%%

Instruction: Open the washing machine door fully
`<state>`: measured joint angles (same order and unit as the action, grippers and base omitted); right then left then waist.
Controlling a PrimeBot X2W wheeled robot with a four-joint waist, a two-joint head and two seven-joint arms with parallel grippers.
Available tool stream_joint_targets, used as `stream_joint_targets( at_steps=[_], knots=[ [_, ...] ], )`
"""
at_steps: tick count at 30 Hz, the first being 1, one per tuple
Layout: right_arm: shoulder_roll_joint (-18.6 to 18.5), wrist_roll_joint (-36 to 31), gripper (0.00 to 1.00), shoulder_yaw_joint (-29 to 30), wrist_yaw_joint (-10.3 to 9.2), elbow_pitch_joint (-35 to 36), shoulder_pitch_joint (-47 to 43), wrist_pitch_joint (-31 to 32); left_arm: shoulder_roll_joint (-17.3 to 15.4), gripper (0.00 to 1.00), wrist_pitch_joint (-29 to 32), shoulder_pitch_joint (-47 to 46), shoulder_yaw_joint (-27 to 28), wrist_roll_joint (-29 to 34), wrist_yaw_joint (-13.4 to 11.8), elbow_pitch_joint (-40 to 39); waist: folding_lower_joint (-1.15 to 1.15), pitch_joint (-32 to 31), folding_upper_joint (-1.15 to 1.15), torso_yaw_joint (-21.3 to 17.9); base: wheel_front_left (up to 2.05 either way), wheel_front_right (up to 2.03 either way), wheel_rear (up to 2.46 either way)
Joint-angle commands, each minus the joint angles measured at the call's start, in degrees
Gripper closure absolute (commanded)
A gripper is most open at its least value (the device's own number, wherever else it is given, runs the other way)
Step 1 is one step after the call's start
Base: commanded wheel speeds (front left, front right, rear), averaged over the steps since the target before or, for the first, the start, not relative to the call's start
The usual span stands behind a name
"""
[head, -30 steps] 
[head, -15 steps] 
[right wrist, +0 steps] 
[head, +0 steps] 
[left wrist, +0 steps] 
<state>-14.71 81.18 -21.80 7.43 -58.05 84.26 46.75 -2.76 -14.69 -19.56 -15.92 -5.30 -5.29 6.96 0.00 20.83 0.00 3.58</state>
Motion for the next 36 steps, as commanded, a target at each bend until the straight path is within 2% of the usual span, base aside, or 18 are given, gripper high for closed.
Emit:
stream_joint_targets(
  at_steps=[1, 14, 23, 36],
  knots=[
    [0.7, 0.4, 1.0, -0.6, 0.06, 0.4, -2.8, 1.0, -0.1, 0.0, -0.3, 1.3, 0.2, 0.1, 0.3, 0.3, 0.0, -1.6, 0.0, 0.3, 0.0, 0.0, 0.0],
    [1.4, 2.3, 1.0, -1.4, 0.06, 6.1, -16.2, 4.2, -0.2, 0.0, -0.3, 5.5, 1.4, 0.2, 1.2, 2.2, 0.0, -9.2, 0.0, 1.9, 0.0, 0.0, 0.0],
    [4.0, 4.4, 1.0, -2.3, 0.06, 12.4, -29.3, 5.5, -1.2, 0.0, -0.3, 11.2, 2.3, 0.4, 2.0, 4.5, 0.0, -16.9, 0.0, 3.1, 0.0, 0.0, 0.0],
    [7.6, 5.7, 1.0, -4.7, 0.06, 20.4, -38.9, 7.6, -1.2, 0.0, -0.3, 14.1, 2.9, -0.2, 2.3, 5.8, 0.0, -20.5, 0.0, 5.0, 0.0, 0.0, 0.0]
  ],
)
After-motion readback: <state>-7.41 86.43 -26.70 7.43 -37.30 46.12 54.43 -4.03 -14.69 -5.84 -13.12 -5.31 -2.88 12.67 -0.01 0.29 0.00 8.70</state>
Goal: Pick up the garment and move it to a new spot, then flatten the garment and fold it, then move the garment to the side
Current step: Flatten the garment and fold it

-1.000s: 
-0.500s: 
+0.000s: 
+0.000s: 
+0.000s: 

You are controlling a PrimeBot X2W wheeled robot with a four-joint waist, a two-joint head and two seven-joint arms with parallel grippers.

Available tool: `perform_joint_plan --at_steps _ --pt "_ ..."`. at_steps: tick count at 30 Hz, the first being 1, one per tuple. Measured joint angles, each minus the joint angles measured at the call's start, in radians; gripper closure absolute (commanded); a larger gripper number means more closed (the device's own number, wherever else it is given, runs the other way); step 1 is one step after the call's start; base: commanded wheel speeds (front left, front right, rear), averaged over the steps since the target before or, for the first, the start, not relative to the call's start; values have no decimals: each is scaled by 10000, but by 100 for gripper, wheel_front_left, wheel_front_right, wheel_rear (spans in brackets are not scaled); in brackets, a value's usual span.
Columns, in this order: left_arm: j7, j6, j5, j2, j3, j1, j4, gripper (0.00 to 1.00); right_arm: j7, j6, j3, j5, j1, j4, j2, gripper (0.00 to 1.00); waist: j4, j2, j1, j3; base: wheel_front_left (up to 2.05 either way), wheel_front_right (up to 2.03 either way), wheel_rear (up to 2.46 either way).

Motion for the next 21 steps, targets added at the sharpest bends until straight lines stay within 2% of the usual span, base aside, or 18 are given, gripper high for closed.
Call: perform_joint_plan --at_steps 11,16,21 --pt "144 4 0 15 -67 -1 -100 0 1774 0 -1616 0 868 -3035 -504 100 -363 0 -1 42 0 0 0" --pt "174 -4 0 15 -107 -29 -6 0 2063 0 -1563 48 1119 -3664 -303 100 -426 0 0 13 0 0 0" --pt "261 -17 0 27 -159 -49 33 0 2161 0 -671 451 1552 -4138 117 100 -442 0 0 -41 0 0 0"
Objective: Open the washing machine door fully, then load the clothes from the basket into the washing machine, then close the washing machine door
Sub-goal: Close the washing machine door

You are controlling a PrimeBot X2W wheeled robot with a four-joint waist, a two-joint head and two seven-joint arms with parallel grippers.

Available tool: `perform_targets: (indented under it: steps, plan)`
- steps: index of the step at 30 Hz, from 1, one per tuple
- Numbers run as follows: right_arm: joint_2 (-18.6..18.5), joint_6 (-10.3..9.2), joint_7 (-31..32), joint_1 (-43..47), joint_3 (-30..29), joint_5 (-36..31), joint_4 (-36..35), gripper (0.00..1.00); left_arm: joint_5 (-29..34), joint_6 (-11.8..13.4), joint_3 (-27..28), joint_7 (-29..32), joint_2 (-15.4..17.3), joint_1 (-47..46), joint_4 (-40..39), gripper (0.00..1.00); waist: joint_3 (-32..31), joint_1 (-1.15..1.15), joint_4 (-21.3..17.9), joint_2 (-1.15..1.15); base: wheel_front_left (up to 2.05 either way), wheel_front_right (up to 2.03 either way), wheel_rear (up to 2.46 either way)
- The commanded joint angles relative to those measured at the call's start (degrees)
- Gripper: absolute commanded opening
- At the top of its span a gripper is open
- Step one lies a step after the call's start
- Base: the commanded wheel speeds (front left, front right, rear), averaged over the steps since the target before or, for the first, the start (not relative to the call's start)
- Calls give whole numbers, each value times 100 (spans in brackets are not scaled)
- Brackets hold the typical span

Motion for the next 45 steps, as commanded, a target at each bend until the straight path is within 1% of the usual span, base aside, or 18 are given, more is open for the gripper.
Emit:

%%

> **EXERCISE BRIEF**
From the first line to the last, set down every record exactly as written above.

> **SOLUTION**
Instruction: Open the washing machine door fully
`<state>`: measured joint angles (same order and unit as the action, grippers and base omitted); right then left then waist.
Controlling a PrimeBot X2W wheeled robot with a four-joint waist, a two-joint head and two seven-joint arms with parallel grippers.
Available tool stream_joint_targets, used as `stream_joint_targets( at_steps=[_], knots=[ [_, ...] ], )`
"""
at_steps: tick count at 30 Hz, the first being 1, one per tuple
Layout: right_arm: shoulder_roll_joint (-18.6 to 18.5), wrist_roll_joint (-36 to 31), gripper (0.00 to 1.00), shoulder_yaw_joint (-29 to 30), wrist_yaw_joint (-10.3 to 9.2), elbow_pitch_joint (-35 to 36), shoulder_pitch_joint (-47 to 43), wrist_pitch_joint (-31 to 32); left_arm: shoulder_roll_joint (-17.3 to 15.4), gripper (0.00 to 1.00), wrist_pitch_joint (-29 to 32), shoulder_pitch_joint (-47 to 46), shoulder_yaw_joint (-27 to 28), wrist_roll_joint (-29 to 34), wrist_yaw_joint (-13.4 to 11.8), elbow_pitch_joint (-40 to 39); waist: folding_lower_joint (-1.15 to 1.15), pitch_joint (-32 to 31), folding_upper_joint (-1.15 to 1.15), torso_yaw_joint (-21.3 to 17.9); base: wheel_front_left (up to 2.05 either way), wheel_front_right (up to 2.03 either way), wheel_rear (up to 2.46 either way)
Joint-angle commands, each minus the joint angles measured at the call's start, in degrees
Gripper closure absolute (commanded)
A gripper is most open at its least value (the device's own number, wherever else it is given, runs the other way)
Step 1 is one step after the call's start
Base: commanded wheel speeds (front left, front right, rear), averaged over the steps since the target before or, for the first, the start, not relative to the call's start
The usual span stands behind a name
"""
[head, -30 steps] 
[head, -15 steps] 
[right wrist, +0 steps] 
[head, +0 steps] 
[left wrist, +0 steps] 
<state>-14.71 81.18 -21.80 7.43 -58.05 84.26 46.75 -2.76 -14.69 -19.56 -15.92 -5.30 -5.29 6.96 0.00 20.83 0.00 3.58</state>
Motion for the next 36 steps, as commanded, a target at each bend until the straight path is within 2% of the usual span, base aside, or 18 are given, gripper high for closed.
Emit:
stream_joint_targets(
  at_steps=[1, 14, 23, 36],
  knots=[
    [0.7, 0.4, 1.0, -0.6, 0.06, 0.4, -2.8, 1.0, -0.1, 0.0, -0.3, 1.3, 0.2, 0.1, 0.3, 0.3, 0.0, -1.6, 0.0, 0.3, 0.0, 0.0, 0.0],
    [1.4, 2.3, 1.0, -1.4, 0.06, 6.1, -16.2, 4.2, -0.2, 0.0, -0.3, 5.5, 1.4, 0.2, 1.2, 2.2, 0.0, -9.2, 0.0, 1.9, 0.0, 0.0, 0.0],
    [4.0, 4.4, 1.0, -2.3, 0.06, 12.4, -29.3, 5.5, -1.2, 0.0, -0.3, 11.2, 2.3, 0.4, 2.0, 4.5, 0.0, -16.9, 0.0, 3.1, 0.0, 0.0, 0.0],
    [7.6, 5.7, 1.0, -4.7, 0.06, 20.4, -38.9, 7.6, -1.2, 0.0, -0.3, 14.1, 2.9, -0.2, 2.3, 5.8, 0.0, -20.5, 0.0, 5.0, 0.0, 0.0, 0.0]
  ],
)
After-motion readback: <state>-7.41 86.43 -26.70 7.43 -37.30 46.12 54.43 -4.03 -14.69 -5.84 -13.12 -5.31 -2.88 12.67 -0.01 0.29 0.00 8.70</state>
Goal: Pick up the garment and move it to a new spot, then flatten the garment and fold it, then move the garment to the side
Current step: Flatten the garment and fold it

-1.000s: 
-0.500s: 
+0.000s: 
+0.000s: 
+0.000s: 

You are controlling a PrimeBot X2W wheeled robot with a four-joint waist, a two-joint head and two seven-joint arms with parallel grippers.

Available tool: `perform_joint_plan --at_steps _ --pt "_ ..."`. at_steps: tick count at 30 Hz, the first being 1, one per tuple. Measured joint angles, each minus the joint angles measured at the call's start, in radians; gripper closure absolute (commanded); a larger gripper number means more closed (the device's own number, wherever else it is given, runs the other way); step 1 is one step after the call's start; base: commanded wheel speeds (front left, front right, rear), averaged over the steps since the target before or, for the first, the start, not relative to the call's start; values have no decimals: each is scaled by 10000, but by 100 for gripper, wheel_front_left, wheel_front_right, wheel_rear (spans in brackets are not scaled); in brackets, a value's usual span.
Columns, in this order: left_arm: j7, j6, j5, j2, j3, j1, j4, gripper (0.00 to 1.00); right_arm: j7, j6, j3, j5, j1, j4, j2, gripper (0.00 to 1.00); waist: j4, j2, j1, j3; base: wheel_front_left (up to 2.05 either way), wheel_front_right (up to 2.03 either way), wheel_rear (up to 2.46 either way).

Motion for the next 21 steps, targets added at the sharpest bends until straight lines stay within 2% of the usual span, base aside, or 18 are given, gripper high for closed.
Call: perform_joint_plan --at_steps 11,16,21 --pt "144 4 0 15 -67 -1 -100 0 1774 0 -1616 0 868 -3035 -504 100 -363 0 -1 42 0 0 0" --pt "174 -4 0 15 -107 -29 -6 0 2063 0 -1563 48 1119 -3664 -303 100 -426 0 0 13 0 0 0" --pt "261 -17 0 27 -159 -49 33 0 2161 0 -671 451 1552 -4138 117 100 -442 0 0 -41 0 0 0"
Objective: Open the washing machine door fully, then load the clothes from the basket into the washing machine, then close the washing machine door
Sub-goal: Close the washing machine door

You are controlling a PrimeBot X2W wheeled robot with a four-joint waist, a two-joint head and two seven-joint arms with parallel grippers.

Available tool: `perform_targets: (indented under it: steps, plan)`
- steps: index of the step at 30 Hz, from 1, one per tuple
- Numbers run as follows: right_arm: joint_2 (-18.6..18.5), joint_6 (-10.3..9.2), joint_7 (-31..32), joint_1 (-43..47), joint_3 (-30..29), joint_5 (-36..31), joint_4 (-36..35), gripper (0.00..1.00); left_arm: joint_5 (-29..34), joint_6 (-11.8..13.4), joint_3 (-27..28), joint_7 (-29..32), joint_2 (-15.4..17.3), joint_1 (-47..46), joint_4 (-40..39), gripper (0.00..1.00); waist: joint_3 (-32..31), joint_1 (-1.15..1.15), joint_4 (-21.3..17.9), joint_2 (-1.15..1.15); base: wheel_front_left (up to 2.05 either way), wheel_front_right (up to 2.03 either way), wheel_rear (up to 2.46 either way)
- The commanded joint angles relative to those measured at the call's start (degrees)
- Gripper: absolute commanded opening
- At the top of its span a gripper is open
- Step one lies a step after the call's start
- Base: the commanded wheel speeds (front left, front right, rear), averaged over the steps since the target before or, for the first, the start (not relative to the call's start)
- Calls give whole numbers, each value times 100 (spans in brackets are not scaled)
- Brackets hold the typical span

Motion for the next 45 steps, as commanded, a target at each bend until the straight path is within 1% of the usual span, base aside, or 18 are given, more is open for the gripper.
Emit:

This answer has been given in full.